▶ EXERCISE GOAL
Starting at the first line of the data below, repeat each line word for word up to and including the line with "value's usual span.".

▶ SUPPLIED INFORMATION
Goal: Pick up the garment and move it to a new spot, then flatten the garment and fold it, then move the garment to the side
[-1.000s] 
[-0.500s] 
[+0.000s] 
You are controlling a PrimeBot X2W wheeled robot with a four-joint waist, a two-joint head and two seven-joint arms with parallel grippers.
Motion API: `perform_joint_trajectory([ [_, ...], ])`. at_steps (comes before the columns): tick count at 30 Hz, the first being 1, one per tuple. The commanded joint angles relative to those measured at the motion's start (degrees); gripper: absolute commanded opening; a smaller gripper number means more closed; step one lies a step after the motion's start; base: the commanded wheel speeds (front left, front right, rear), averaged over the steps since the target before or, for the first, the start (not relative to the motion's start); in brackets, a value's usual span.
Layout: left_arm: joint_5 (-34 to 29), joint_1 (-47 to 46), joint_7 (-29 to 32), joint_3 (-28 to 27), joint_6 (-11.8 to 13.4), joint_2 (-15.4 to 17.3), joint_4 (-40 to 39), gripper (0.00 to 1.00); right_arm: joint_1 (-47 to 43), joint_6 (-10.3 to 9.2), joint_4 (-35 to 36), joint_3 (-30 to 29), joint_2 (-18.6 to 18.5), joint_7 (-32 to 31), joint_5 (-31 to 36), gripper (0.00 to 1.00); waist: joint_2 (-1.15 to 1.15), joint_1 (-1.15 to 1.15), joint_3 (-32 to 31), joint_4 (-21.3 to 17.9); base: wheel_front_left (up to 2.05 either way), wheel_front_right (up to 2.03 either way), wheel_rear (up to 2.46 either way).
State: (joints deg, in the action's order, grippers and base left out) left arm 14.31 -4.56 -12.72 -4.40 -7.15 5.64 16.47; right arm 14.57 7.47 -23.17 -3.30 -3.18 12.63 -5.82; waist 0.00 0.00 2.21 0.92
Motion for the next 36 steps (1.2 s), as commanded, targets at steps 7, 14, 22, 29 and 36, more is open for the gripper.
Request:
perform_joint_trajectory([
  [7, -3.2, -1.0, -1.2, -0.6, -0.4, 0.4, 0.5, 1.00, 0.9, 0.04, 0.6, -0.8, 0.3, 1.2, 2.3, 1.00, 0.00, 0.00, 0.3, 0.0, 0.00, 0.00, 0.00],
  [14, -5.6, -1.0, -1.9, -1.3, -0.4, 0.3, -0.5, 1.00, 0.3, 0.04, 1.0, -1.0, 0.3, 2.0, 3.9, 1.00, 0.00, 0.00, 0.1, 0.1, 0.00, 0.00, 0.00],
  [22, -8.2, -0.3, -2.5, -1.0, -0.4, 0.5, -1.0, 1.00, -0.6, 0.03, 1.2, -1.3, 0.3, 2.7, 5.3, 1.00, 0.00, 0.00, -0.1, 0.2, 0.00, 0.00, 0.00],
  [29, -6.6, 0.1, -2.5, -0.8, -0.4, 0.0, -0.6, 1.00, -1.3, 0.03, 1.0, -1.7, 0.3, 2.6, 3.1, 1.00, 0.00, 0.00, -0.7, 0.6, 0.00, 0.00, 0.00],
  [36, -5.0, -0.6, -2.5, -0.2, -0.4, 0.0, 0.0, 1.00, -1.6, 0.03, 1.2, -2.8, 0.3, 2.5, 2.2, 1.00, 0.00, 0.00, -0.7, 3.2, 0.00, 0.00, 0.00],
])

▶ TASK RESPONSE
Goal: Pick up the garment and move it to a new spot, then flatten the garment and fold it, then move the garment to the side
[-1.000s] 
[-0.500s] 
[+0.000s] 
You are controlling a PrimeBot X2W wheeled robot with a four-joint waist, a two-joint head and two seven-joint arms with parallel grippers.
Motion API: `perform_joint_trajectory([ [_, ...], ])`. at_steps (comes before the columns): tick count at 30 Hz, the first being 1, one per tuple. The commanded joint angles relative to those measured at the motion's start (degrees); gripper: absolute commanded opening; a smaller gripper number means more closed; step one lies a step after the motion's start; base: the commanded wheel speeds (front left, front right, rear), averaged over the steps since the target before or, for the first, the start (not relative to the motion's start); in brackets, a value's usual span.

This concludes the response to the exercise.